TO DO: Write out the listing beneath this instruction in its entirety, exactly as it reads.
--------
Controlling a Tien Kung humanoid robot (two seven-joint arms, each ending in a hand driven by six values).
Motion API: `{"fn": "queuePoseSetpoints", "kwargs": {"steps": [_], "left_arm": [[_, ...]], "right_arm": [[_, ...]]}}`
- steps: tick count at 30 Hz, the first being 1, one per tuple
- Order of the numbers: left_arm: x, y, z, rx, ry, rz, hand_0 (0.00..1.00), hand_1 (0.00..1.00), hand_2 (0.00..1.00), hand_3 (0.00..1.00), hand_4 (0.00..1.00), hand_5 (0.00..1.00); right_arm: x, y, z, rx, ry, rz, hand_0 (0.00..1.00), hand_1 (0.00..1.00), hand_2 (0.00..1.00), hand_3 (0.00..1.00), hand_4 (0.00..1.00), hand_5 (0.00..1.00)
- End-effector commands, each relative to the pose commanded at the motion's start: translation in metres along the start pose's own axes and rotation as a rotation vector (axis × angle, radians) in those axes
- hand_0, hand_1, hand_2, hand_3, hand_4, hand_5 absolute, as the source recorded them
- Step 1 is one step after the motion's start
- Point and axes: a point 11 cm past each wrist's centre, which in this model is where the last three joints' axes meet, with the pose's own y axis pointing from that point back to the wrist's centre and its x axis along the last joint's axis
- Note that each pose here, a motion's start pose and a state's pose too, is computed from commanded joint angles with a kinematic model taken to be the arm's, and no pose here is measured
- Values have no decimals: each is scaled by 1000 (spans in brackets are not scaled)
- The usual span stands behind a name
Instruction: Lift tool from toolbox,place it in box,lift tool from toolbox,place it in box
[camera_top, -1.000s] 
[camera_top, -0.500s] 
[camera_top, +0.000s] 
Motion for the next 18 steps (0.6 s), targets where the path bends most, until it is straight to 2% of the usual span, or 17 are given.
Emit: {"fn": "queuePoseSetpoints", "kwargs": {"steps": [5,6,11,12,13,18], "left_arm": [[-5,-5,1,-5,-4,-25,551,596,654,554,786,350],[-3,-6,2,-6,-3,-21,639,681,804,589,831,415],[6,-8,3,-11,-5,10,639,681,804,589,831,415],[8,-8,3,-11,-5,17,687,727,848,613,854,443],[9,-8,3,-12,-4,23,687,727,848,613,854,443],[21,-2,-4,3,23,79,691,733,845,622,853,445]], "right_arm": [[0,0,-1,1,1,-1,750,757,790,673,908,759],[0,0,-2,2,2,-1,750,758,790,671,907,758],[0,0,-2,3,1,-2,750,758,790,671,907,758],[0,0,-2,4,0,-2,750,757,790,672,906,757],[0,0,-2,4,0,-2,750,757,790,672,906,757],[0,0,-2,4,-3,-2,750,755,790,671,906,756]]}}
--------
RESULT OF THE EXERCISE:
Controlling a Tien Kung humanoid robot (two seven-joint arms, each ending in a hand driven by six values).
Motion API: `{"fn": "queuePoseSetpoints", "kwargs": {"steps": [_], "left_arm": [[_, ...]], "right_arm": [[_, ...]]}}`
- steps: tick count at 30 Hz, the first being 1, one per tuple
- Order of the numbers: left_arm: x, y, z, rx, ry, rz, hand_0 (0.00..1.00), hand_1 (0.00..1.00), hand_2 (0.00..1.00), hand_3 (0.00..1.00), hand_4 (0.00..1.00), hand_5 (0.00..1.00); right_arm: x, y, z, rx, ry, rz, hand_0 (0.00..1.00), hand_1 (0.00..1.00), hand_2 (0.00..1.00), hand_3 (0.00..1.00), hand_4 (0.00..1.00), hand_5 (0.00..1.00)
- End-effector commands, each relative to the pose commanded at the motion's start: translation in metres along the start pose's own axes and rotation as a rotation vector (axis × angle, radians) in those axes
- hand_0, hand_1, hand_2, hand_3, hand_4, hand_5 absolute, as the source recorded them
- Step 1 is one step after the motion's start
- Point and axes: a point 11 cm past each wrist's centre, which in this model is where the last three joints' axes meet, with the pose's own y axis pointing from that point back to the wrist's centre and its x axis along the last joint's axis
- Note that each pose here, a motion's start pose and a state's pose too, is computed from commanded joint angles with a kinematic model taken to be the arm's, and no pose here is measured
- Values have no decimals: each is scaled by 1000 (spans in brackets are not scaled)
- The usual span stands behind a name
Instruction: Lift tool from toolbox,place it in box,lift tool from toolbox,place it in box
[camera_top, -1.000s] 
[camera_top, -0.500s] 
[camera_top, +0.000s] 
Motion for the next 18 steps (0.6 s), targets where the path bends most, until it is straight to 2% of the usual span, or 17 are given.
Emit: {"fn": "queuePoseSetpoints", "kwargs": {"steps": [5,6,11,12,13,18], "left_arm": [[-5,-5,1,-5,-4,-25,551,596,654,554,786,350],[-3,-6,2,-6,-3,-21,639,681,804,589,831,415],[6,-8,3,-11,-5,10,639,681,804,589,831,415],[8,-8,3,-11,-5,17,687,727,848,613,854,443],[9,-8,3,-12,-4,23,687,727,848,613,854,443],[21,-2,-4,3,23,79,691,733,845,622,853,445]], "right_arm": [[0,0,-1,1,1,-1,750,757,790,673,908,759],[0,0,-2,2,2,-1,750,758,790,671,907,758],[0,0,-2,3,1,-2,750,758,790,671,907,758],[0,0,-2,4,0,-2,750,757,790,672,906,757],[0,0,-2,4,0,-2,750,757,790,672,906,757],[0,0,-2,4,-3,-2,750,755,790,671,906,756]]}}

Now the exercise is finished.